Pre-Computation vs. Real-Time

Not everything can be computed at request time. The system splits work between offline pre-computation and online real-time scoring.

Pre-computed (offline): User embeddings (updated hourly), friend strength scores (updated daily), content embeddings (computed at post creation), author quality scores (updated hourly), and content safety classifications (computed at post creation).

Real-time (online): Engagement velocity (likes in last 5 minutes), session context (device, time, scroll position), recency decay, and interaction between user state and post features.

Pre-computed features are stored in a feature store (often Redis or a dedicated system like Feast) and looked up at serving time. This keeps online latency low. The main ranking model combines pre-computed embeddings with real-time signals to produce the final score.

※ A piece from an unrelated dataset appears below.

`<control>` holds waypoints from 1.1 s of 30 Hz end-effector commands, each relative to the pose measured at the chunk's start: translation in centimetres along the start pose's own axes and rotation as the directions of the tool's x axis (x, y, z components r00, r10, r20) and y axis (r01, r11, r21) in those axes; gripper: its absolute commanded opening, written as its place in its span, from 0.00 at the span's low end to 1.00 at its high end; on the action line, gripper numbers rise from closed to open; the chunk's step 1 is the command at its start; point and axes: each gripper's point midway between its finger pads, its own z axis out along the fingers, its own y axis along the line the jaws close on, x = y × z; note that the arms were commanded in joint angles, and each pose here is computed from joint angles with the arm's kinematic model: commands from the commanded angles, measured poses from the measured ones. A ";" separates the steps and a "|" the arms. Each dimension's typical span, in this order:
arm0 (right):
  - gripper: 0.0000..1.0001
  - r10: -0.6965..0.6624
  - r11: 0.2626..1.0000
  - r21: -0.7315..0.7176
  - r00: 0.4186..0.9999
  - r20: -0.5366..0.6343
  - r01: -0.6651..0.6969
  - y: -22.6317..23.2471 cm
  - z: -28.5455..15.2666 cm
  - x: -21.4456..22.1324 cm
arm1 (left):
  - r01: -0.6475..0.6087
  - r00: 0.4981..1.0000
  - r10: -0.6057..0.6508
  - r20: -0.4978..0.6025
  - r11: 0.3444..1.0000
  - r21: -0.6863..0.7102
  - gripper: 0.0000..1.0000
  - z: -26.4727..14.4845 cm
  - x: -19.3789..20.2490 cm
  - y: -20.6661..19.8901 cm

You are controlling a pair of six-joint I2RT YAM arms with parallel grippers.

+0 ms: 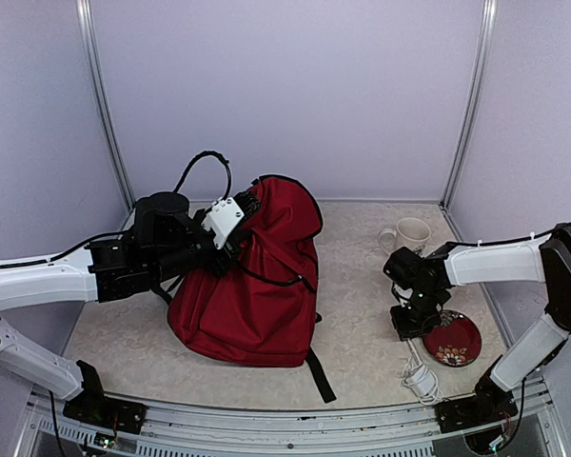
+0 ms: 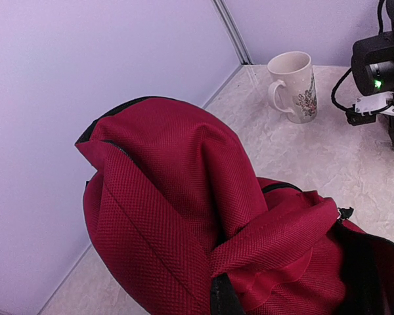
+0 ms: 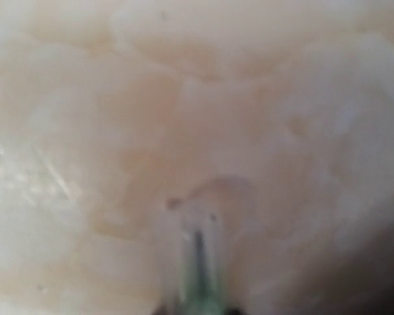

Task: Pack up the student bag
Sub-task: Pick up the pen from the center of the board, then place the pen in the lower front pocket of the bag.

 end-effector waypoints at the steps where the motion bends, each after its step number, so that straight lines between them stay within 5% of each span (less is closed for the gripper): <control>1: 0.20 -0.005 1.000 0.000 1.000 0.003 0.005 -0.5 0.1 0.7 | 0.044 0.976 -0.036 0.213 0.998 -0.034 0.00 -1.7 -6.8 2.0; 6: 0.20 -0.018 1.000 0.024 0.999 -0.041 0.019 -0.8 1.0 1.2 | 0.045 0.976 -0.036 0.216 0.998 -0.037 0.00 -1.9 -6.9 2.1; 10: 0.00 -0.023 1.000 0.014 1.000 -0.016 0.023 -0.5 0.8 0.7 | 0.045 0.975 -0.037 0.218 0.998 -0.035 0.00 -1.9 -7.0 2.1; 17: 0.00 -0.148 0.987 -0.008 0.932 0.331 0.160 1.6 -7.7 -7.7 | 0.042 0.976 -0.037 0.215 0.999 -0.018 0.00 -1.7 -6.9 1.7; 21: 0.00 -0.212 0.921 -0.109 0.715 0.666 0.375 8.1 -17.9 -12.7 | 0.047 0.976 -0.041 0.213 0.999 -0.025 0.00 -1.6 -6.8 1.8; 24: 0.00 -0.135 0.747 -0.162 0.385 0.913 0.645 15.2 -28.2 -12.7 | 0.054 0.973 -0.047 0.226 0.998 -0.025 0.00 -1.8 -7.1 1.8; 27: 0.00 0.070 0.489 -0.118 0.096 0.993 0.864 20.6 -36.1 -8.4 | 0.050 0.974 -0.044 0.221 0.999 -0.022 0.00 -1.6 -6.9 1.6; 30: 0.00 0.230 0.325 -0.064 -0.013 0.973 0.944 23.3 -38.8 -5.5 | 0.051 0.976 -0.045 0.215 0.998 -0.025 0.00 -1.5 -6.8 1.6; 33: 0.00 0.238 0.260 -0.068 0.004 0.971 0.963 25.9 -37.5 -5.5 | 0.058 0.973 -0.052 0.226 0.998 -0.021 0.00 -1.7 -7.1 1.7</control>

A/B Testing Infrastructure

Feed ranking changes are never deployed blindly. Every change goes through A/B testing. At Facebook's scale, this means running hundreds of experiments simultaneously, each affecting a slice of users.

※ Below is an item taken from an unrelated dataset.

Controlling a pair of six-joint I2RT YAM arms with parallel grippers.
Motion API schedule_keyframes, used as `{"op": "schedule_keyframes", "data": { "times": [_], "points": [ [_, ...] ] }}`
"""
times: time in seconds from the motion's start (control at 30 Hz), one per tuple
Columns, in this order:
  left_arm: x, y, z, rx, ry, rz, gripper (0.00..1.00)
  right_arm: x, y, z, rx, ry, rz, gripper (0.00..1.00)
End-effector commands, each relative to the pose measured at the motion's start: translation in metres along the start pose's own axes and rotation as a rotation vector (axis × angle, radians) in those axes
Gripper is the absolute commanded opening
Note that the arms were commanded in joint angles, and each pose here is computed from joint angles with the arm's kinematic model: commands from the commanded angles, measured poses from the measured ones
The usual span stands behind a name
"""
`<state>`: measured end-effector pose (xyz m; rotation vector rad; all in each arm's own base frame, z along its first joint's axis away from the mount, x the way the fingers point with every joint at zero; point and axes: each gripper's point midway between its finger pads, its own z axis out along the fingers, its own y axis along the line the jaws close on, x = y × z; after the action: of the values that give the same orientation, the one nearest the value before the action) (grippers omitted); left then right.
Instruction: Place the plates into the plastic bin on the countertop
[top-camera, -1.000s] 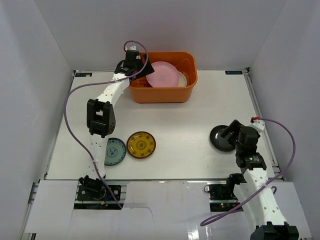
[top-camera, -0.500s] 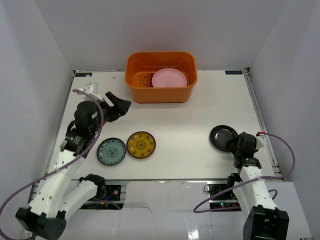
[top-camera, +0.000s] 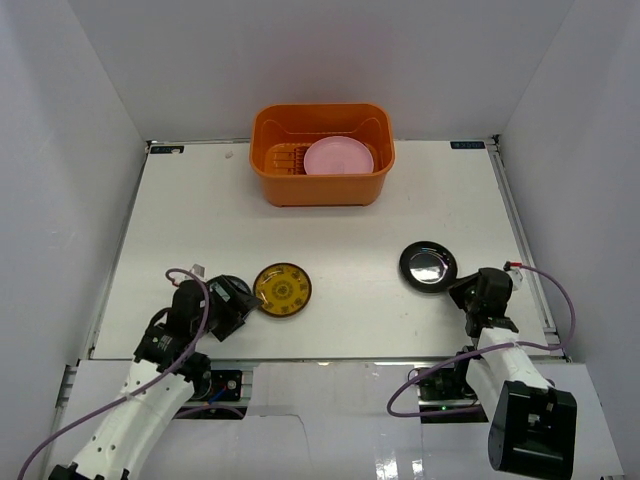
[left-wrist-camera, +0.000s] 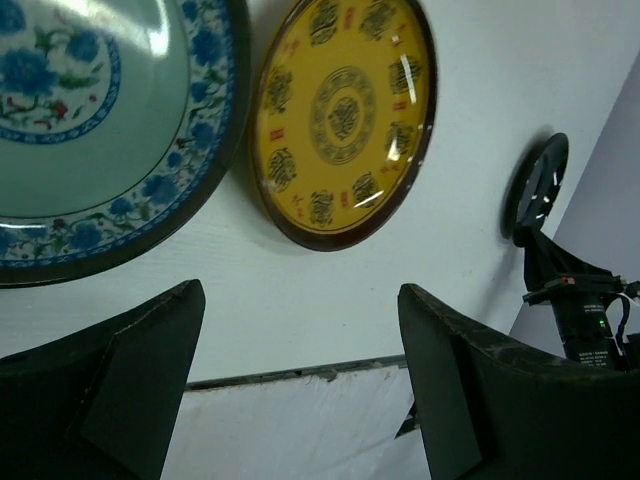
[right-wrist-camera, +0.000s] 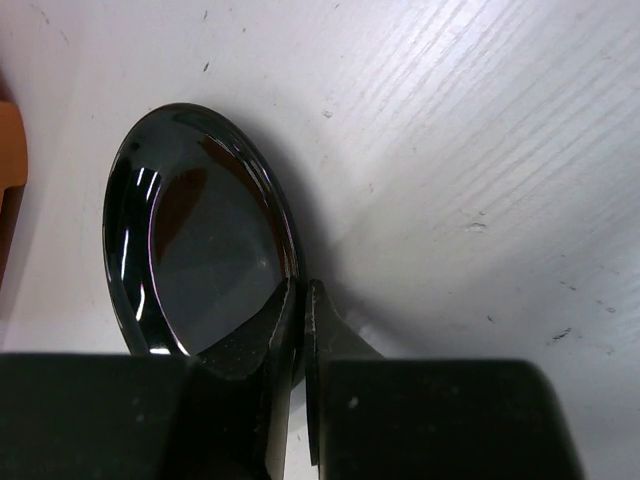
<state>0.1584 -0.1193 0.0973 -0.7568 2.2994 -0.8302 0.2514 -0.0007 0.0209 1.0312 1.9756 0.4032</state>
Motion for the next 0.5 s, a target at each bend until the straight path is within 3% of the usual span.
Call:
{"op": "schedule_keyframes", "data": {
  "times": [0.0,0.37,0.47],
  "points": [
    [0.020,0.013,0.013,-0.024,0.079,-0.119,0.89,0.008,0.010,-0.001,-0.060,0.054,-0.039,0.08],
    [0.046,0.016,0.052,-0.142,0.060,-0.047,0.88,0.008,0.027,-0.005,-0.145,0.071,-0.095,0.08],
    [0.052,0.013,0.059,-0.183,0.008,0.002,0.81,0.005,0.029,-0.007,-0.148,0.065,-0.116,0.08]
  ]
}}
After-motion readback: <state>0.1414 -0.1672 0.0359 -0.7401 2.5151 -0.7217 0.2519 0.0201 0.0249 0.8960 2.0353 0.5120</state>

The A/B testing infrastructure must guarantee several properties. First, experiment isolation: a user in experiment A and experiment B should not have their results contaminated by interaction effects. Second, statistical power: each experiment needs enough users to detect small changes in metrics. Third, guardrail metrics: even if an experiment improves engagement, it must not degrade user satisfaction surveys, session length, or content diversity below a threshold.

The ranking pipeline is parameterized so that different model versions, feature sets, or re-ranking rules can be swapped per user without changing the serving infrastructure. The A/B Config Service tells the Feed Assembler which configuration to use for each request, based on the user's experiment assignments.

The 200ms Budget

From the moment a user opens the app to the moment the first 20 posts render, the total time budget is roughly 200ms (excluding network transit). Here is how it breaks down:

Stage Latency Budget Operation
Candidate retrieval 30-50ms Query social graph + post indexes
Feature lookup 20-30ms Batch fetch from feature store
First-pass ranking 10-20ms Lightweight model on ~3,000 posts
Main ranking 30-50ms Deep model on ~500 posts (GPU)
Re-ranking 5-10ms Diversity and policy rules
Response assembly 10-20ms Hydrate posts with media URLs, author info
Total server-side 105-180ms

Every millisecond matters. Feature lookups are batched into a single round-trip. The main ranking model uses batched GPU inference (score 500 posts in one forward pass, not 500 individual calls). The response includes pre-fetched media URLs so the client can begin downloading images before the user scrolls to them.

Further Reading

Assignment

A user opens their social media app. They follow 400 friends and 100 pages. In the last 24 hours, 2,500 new posts were created by those sources. The app must show the top 20 posts within 200ms of the request hitting the server.

Design the end-to-end flow:

  1. What happens in the first 50ms? What data is fetched and from where?
  2. How does the first-pass ranker reduce 2,500 candidates to 400? What signals does it use?
  3. The main ranking model runs on a GPU cluster. How do you batch 400 candidates into one inference call? What is the expected latency?
  4. The re-ranker must enforce: no more than 2 posts from the same source in the top 20, at least 3 different content types (text, image, video), and one "discover" post from outside the user's graph. How do you implement these rules without re-running the ML model?
  5. Draw a timeline showing all stages and their latency budgets.